* [PROBLEM REQUIREMENTS]:
Across the listing below, how many lines contain "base"? Answer with the number and nothing else.

* [SOURCE MATERIAL]:
_ _ _ _ _
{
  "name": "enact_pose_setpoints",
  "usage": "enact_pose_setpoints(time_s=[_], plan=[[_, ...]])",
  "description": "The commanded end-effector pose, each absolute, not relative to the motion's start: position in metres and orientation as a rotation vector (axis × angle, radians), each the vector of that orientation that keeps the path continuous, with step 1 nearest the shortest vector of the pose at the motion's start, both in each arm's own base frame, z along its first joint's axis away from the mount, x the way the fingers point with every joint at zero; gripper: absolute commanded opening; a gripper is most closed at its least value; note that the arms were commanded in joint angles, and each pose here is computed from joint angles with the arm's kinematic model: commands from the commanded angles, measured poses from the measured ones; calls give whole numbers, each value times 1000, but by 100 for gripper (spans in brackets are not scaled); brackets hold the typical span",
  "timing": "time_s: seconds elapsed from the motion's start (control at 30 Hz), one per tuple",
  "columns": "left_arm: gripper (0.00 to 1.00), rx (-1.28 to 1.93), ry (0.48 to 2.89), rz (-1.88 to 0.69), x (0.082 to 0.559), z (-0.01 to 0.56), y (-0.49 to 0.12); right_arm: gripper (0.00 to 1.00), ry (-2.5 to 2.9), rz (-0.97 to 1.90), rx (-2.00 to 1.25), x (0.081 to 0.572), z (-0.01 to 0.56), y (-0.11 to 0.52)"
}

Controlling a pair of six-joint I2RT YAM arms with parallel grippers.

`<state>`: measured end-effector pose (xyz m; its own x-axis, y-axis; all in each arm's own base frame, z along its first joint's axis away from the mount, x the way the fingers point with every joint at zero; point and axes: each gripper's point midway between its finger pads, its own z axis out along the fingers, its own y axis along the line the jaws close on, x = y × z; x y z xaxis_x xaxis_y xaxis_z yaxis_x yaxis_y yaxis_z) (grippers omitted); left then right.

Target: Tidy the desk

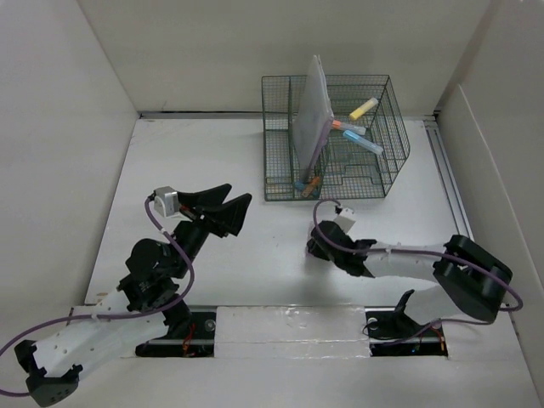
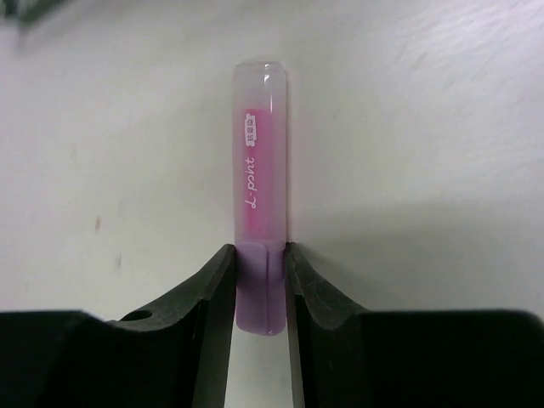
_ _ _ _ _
* [PROBLEM SOLUTION]:
2